Best character : Mrs. Hughes, and I'm glad she retained her name when she married fuddy-duddy Mr. Carson.

Second-best character: Mrs. Patmore, and isn't she ready to be Head Chef at a Michelin-starred restaurant by series' end?

Character I started out hating but wound up adoring about halfway through: Isobel Crawley. She was so mealy-mouthed, especially with the Dowager spitting staircase wit all around her. But I loved her tough-minded spirit and her ability to plain talk through a situation.

Hottest character: Tough call but probably Henry Talbot, although don't sleep on Lord Grantham's zaddy energy (drool here).

Character treated with the most cruel indifference by the upstairs (for a time!): Moseley - they couldn't find anything for him to do after Matthew died, especially with all sorts of help running around downstairs throughout the entire series?

Character who could have used a fresh Dynasty-style slap and I don't recall her ever getting one: Take a wild guess (rhymes with "scary")!

Character who could have used not a slap per se but maybe a thorough shaking: Daisy, especially because Andy was cute and he had cool hair (see below).

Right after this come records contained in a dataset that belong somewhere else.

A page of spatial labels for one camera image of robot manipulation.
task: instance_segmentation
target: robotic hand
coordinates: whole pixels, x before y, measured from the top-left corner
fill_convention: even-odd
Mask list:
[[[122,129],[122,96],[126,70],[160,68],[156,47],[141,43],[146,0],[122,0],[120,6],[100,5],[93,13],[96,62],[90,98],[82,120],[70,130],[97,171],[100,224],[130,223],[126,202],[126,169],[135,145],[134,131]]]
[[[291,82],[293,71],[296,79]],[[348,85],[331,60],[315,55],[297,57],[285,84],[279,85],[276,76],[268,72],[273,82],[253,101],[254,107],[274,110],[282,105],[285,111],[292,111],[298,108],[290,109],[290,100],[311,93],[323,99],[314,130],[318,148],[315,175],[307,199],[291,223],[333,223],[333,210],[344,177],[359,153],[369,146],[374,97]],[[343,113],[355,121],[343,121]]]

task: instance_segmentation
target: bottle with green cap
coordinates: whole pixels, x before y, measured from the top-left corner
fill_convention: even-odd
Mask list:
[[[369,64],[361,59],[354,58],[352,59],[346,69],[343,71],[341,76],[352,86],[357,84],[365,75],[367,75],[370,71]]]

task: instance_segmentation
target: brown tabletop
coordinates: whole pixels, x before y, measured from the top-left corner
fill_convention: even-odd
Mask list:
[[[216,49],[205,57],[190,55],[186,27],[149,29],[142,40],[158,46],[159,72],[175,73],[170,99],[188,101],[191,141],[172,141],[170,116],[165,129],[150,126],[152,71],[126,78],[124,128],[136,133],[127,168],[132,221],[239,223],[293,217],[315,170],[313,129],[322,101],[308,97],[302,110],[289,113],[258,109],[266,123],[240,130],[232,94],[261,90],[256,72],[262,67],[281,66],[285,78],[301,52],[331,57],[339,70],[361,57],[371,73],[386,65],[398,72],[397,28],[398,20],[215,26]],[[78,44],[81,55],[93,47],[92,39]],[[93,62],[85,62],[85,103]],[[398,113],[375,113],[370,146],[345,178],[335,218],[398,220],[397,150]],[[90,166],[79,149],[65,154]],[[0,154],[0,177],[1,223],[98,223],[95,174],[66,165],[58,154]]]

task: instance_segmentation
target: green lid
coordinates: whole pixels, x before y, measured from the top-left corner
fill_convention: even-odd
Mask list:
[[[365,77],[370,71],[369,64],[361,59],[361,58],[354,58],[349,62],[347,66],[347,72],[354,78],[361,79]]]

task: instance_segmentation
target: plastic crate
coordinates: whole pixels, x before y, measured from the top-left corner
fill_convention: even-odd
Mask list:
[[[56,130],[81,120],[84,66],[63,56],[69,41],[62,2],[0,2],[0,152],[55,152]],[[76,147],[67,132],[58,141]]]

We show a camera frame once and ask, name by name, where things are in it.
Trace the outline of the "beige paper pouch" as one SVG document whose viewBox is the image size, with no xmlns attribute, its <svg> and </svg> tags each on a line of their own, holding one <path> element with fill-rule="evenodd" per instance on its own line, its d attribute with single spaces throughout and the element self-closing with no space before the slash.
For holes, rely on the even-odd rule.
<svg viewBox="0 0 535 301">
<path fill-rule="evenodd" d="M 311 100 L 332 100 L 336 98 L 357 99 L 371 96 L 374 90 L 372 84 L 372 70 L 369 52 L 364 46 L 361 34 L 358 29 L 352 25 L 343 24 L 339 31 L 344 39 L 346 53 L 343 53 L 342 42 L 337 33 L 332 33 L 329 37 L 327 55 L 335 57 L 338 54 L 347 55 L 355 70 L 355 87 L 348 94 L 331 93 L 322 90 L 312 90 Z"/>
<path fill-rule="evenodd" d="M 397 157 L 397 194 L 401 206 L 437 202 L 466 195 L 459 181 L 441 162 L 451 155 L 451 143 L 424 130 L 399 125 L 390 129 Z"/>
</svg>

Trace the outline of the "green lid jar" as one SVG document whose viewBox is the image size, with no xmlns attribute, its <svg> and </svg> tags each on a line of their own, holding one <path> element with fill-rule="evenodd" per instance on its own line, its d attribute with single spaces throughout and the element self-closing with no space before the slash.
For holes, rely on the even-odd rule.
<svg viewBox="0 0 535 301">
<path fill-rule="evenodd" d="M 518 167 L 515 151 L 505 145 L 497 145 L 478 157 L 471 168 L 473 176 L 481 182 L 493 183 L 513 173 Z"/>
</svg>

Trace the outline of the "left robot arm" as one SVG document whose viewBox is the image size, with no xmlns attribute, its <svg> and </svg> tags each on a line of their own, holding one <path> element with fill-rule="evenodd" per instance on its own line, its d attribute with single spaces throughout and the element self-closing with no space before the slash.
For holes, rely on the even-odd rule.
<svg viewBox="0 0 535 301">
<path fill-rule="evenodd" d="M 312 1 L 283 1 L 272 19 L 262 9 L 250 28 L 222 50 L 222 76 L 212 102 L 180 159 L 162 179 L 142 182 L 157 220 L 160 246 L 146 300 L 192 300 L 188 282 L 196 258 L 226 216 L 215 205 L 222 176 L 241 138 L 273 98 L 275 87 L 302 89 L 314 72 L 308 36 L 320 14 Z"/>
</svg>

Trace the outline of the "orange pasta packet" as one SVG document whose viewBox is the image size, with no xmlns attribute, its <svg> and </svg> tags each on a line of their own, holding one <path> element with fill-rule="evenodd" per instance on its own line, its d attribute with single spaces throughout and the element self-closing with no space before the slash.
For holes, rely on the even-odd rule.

Character who should have gotten some (more): Barrow. Yes, he was a jerk. But maybe he wouldn't have been had he traipsed up to London now and then for some alley nookie. 

Fun, trashy movie featuring Mrs. Hughes (Phyllis Logan): No Way Up (Claudio Fäh, 2024)

Great movie I watched in the midst of watching Downton Abbey: Gosford Park (Robert Altman, 2001)

TV series I should probably check out after watching Downton Abbey: Upstairs Downstairs (the 1970s one)

Already caught up: The Gilded Age

Savviest aspect of the series: The fact that most of the stories come at you in 50-second soapy chunks.

Most elegant aspect of the series: How the theme song plays over the first shot/bit of dialogue in each episode.

One-word line that could have been said to every character who realizes something in the final episode: "Duh!," e.g., Lord Grantham realizing how hard Cora works at the hospital. Duh!

What the title of the final episode should have been: "Duh!"

Level of corn in the final episode: About waist-high but perfectly acceptable. Terrific show!